As average age of the population has risen considerably owing to the discoveries of new medicines and treatments for many life-threatening diseases. The number of patients suffering from Parkinson's disease (PD) has risen and this has lead to a rise in the cost of treatments and therapeutics. Among the different types of treatments like brain surgeries, etc. gene therapy has evolved to be a better form of treatment for Parkinson's disease in the last few years.
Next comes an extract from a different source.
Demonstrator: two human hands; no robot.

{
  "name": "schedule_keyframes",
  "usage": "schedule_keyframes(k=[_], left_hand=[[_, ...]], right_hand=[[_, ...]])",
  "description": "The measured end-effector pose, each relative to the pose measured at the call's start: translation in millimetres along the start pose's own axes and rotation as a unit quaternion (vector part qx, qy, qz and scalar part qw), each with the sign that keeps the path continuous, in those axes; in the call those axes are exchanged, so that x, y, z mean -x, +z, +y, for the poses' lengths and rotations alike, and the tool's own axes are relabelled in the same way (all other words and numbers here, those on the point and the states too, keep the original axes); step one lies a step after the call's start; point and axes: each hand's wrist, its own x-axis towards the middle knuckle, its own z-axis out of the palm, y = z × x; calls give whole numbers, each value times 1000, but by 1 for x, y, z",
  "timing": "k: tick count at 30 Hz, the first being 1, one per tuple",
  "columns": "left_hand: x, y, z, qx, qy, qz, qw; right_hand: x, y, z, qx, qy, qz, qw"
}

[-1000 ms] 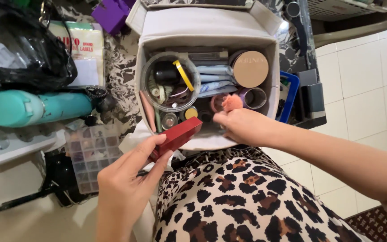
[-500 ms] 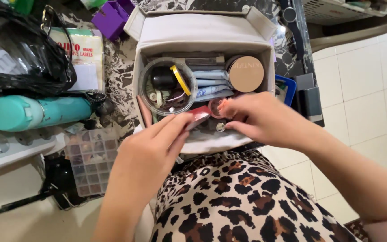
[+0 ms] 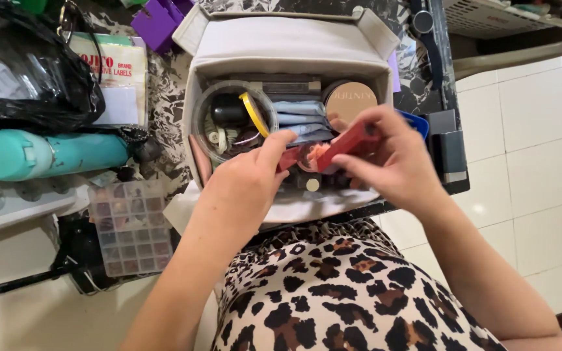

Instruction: The person sorts and packs various small items into a white fabric bag on a cluttered table. They place a red box, a blue packet, a pink makeup brush, a black power bank, a green wallet, and a small cardboard box into the bag, then close the bag's flap.

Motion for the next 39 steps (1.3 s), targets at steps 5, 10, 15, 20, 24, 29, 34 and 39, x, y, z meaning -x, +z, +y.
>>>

PD is a degenerative disorder, belonging to the movement disorder group. It is a chronic disease of the central nervous system (CNS) and mainly associated with the impairment of the patient’s motor skills and even speech. The uncontrolled movements, tremors, rigidity of muscle, bradykinesia i.e. slowing of the physical movement, etc, characterize the PD, though the symptoms and their severity varies with the individuals. There may be many causes for a patient to suffer from PD. Some reasons like head injury, trauma, drugs, etc may cause PD, while some other idiopathic or unknown causes may result in Parkinson's disease like the presence of some genetic mutations. The main reason for the development of Parkinson's disease is the insufficient secretion of dopamine by the dopaminergic neurons, which leads to the decreased stimulation of motor cortex by the basal ganglia. The conversion of L-dopa by the L-amino acid decarboxylase (AADC) to dopamine takes place in the nerve terminals, which thereby controls the skeletal muscle motor activity.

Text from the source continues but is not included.